Migration to Universal File Field and GCS

Prev Next

Migration of the existing client data to GCS consists of the 2 main steps:
- DB Migration

- Sync with GCS

Step 1: Empty dir clean up (v. 19.0.5)

Starting from version 19.0.5 background job has been introduced to remove empty folders that had been historically created when item was created with no file uploaded to the file field.

This clean-up can potentially reduce the time needed for migration in v.20.

Clean-up process starts automatically and runs on the background. No performance impact on the running system is expected. However, it is possible to stop/resume the process in System Configuration > Scrips > Migrate Single File Fields to Multiple.

Clean-up runs only once and places the completion marker file in the Files folder.

Note that on very large systems clean-up process is time-consuming and can take 24+ hours.

It is recommended to run dry-run (next step) after folder clean-up is completed.

Step 2: Dry-run

Before starting dry-run it is recommended to make sure that empty directories clean-up job, that starts automatically when worker is up, has been finished. This will give a more precise estimation of the migration time.

 

Dry run is available to assess migration duration and potential issues/failures. 

Note!

Although a dry-run is unlikely to impose significant load on the system, it is recommended to perform it outside of peak hours.


Dry run does not put system into maintenance mode, meaning that system can be used while dry-run is running.

Rough estimation for actual migration time can be calculated as

Actual duration = dry-run time / 3

 

Step 3: DB migration (offline)

 

Please note!

The migration process utilizes 16 parallel threads, which will increase CPU load.

There is no empty-dir clean-up in 20.0.2. In case not run on v.19.0.5 can potentially increase migration time.

 

  • Migration is an upgrade task starting from v.20. 

  • Convert File Field to Universal File Field (Multiple File field with limit 1).

  • After migration is finished:

           - all single file fields in all modules and sites will be converted to the Universal file field                           - maintenance mode will be disabled and system will be available for use

           - possibility to add single file fields will be disabled by default. It will be possible though to                         enable this possibility again from the migration page.

  • Server logs will indicate conversion progress. For each module:field, the start, finish and 2-minute progress is logged. Additional detailed logs will be displayed in case of: migration of single item takes > 60s, number of version exceeds 250 or number of files is > 1000.

  • Verbose, item-level migration details are available at the debug level, intended solely for testing purposes due to the extensive log output.

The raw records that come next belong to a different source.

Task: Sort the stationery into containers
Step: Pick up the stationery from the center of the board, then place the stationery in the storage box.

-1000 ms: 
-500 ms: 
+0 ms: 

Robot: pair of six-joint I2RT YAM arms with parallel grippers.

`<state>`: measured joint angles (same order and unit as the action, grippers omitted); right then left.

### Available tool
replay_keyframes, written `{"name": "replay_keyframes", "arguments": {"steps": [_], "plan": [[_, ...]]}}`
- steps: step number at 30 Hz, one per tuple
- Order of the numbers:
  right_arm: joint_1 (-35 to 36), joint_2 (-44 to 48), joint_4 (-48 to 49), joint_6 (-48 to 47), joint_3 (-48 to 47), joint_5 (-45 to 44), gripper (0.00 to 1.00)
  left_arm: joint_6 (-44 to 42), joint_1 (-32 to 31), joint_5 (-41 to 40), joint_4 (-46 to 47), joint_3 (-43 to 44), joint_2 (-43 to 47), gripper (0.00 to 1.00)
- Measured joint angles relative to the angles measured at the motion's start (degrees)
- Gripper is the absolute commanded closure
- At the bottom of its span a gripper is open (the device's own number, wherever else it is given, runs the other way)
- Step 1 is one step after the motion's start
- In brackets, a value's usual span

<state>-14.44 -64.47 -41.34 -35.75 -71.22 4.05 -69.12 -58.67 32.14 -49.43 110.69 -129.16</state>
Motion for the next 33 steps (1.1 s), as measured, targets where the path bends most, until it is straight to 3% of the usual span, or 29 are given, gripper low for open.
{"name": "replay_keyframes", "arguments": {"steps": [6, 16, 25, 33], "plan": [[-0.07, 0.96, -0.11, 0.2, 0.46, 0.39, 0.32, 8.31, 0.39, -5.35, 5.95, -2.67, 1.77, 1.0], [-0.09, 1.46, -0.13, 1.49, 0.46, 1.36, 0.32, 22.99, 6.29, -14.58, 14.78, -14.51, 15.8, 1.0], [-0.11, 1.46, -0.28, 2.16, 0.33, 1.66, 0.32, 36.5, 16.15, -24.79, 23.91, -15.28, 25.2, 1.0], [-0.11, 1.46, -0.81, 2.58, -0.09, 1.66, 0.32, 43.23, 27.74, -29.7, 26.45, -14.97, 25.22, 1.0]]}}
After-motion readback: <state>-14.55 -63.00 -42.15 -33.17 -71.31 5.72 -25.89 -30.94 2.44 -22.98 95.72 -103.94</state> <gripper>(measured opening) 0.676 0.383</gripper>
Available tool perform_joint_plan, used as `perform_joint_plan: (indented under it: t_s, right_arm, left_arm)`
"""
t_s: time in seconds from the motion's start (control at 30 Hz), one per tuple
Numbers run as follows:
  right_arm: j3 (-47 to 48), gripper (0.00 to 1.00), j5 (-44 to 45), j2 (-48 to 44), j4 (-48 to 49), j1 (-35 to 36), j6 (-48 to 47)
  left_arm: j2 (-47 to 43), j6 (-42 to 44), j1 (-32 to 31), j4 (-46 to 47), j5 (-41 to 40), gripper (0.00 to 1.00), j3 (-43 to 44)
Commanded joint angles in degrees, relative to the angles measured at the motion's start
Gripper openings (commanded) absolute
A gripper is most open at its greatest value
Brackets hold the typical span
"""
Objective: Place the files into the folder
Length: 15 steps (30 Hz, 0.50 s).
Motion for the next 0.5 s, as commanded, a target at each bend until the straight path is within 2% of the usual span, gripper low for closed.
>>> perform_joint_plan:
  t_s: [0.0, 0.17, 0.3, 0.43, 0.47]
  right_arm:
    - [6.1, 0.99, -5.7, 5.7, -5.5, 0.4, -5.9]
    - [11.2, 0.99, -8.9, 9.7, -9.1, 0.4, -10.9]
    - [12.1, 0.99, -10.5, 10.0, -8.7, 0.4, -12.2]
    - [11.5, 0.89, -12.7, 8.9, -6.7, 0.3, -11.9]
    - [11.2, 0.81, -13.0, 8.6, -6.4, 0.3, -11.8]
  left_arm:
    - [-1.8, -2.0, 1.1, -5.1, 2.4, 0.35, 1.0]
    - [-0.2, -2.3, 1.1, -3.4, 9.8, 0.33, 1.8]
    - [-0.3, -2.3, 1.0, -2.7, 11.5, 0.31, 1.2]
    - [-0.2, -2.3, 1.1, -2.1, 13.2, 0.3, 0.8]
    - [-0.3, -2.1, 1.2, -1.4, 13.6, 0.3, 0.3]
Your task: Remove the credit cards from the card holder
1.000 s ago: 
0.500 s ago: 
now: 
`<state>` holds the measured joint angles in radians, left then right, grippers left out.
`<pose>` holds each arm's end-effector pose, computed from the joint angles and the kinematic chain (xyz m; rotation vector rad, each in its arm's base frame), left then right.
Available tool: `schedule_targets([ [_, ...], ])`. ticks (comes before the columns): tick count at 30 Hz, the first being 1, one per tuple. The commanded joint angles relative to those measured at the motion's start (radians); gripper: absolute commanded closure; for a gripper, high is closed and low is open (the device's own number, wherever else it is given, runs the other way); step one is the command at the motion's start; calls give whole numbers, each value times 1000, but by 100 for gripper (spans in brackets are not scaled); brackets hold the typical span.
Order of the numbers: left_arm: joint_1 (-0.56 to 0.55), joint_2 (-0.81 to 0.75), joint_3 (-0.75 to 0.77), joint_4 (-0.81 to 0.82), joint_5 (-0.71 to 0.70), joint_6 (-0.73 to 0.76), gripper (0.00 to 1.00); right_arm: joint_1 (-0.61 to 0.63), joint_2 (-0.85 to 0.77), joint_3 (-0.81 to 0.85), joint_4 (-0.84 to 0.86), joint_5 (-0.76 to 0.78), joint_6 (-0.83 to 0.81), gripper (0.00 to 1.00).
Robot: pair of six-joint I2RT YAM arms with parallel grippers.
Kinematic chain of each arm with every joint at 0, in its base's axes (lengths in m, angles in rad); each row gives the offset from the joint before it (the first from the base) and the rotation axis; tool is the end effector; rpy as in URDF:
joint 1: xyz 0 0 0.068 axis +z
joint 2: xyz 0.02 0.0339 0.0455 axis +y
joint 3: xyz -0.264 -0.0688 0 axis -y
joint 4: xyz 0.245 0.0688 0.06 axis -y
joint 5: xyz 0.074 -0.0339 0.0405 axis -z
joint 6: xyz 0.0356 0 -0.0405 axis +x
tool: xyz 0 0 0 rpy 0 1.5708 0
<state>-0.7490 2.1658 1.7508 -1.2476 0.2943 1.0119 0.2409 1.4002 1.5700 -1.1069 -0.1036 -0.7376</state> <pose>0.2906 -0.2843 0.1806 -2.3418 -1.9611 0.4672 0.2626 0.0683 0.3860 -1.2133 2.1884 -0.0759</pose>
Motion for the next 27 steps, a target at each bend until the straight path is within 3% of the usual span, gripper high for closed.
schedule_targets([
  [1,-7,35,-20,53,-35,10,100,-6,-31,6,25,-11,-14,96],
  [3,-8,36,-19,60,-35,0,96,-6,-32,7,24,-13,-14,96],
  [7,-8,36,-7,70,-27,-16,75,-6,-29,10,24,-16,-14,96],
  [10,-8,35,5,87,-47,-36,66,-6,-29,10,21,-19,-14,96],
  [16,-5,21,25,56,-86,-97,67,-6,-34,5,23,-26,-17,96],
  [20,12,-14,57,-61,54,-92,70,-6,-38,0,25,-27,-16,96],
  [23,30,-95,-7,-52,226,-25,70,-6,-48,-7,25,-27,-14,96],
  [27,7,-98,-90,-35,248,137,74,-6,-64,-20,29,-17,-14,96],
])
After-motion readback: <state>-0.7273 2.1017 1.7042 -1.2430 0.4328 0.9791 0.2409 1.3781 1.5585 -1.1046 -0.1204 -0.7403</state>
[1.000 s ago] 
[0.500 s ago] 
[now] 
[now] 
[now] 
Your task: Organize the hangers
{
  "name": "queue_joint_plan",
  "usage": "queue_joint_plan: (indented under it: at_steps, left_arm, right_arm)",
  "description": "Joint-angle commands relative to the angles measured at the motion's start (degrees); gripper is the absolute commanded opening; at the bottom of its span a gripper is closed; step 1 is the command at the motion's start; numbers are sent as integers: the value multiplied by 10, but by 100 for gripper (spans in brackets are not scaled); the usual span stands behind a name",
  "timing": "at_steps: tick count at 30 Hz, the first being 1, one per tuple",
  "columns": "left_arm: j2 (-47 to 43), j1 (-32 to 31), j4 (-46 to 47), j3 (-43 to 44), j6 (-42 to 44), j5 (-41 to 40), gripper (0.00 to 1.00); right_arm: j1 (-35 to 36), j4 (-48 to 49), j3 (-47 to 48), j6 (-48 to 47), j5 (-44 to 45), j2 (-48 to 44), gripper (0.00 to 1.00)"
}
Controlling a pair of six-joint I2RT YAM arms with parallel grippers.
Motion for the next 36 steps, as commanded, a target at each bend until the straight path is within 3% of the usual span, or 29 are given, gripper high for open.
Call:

  • Both active and inactive modules will be migrated.

  • Modules with enabled EFS will be skipped.

  • All the files remain in the same location (MediaFileRoot) after migration.

  • Preview and proofing preview files of the latest version of the file will be migrated.

  • Previously existing proofing previews will be relinked - not regenerated. Existing previews for single file will be migrated to the new media holder. Proofing and previous version previews are not expected to be impacted.

  • There will be no action applied to preview files associated to previous files. However, when making a previous version as current > preview generation for this specific file version will start automatically. For both renditions and proofing preview.

  • Migration state is stored in the DB in MigrationStatsFieldSffToMff table.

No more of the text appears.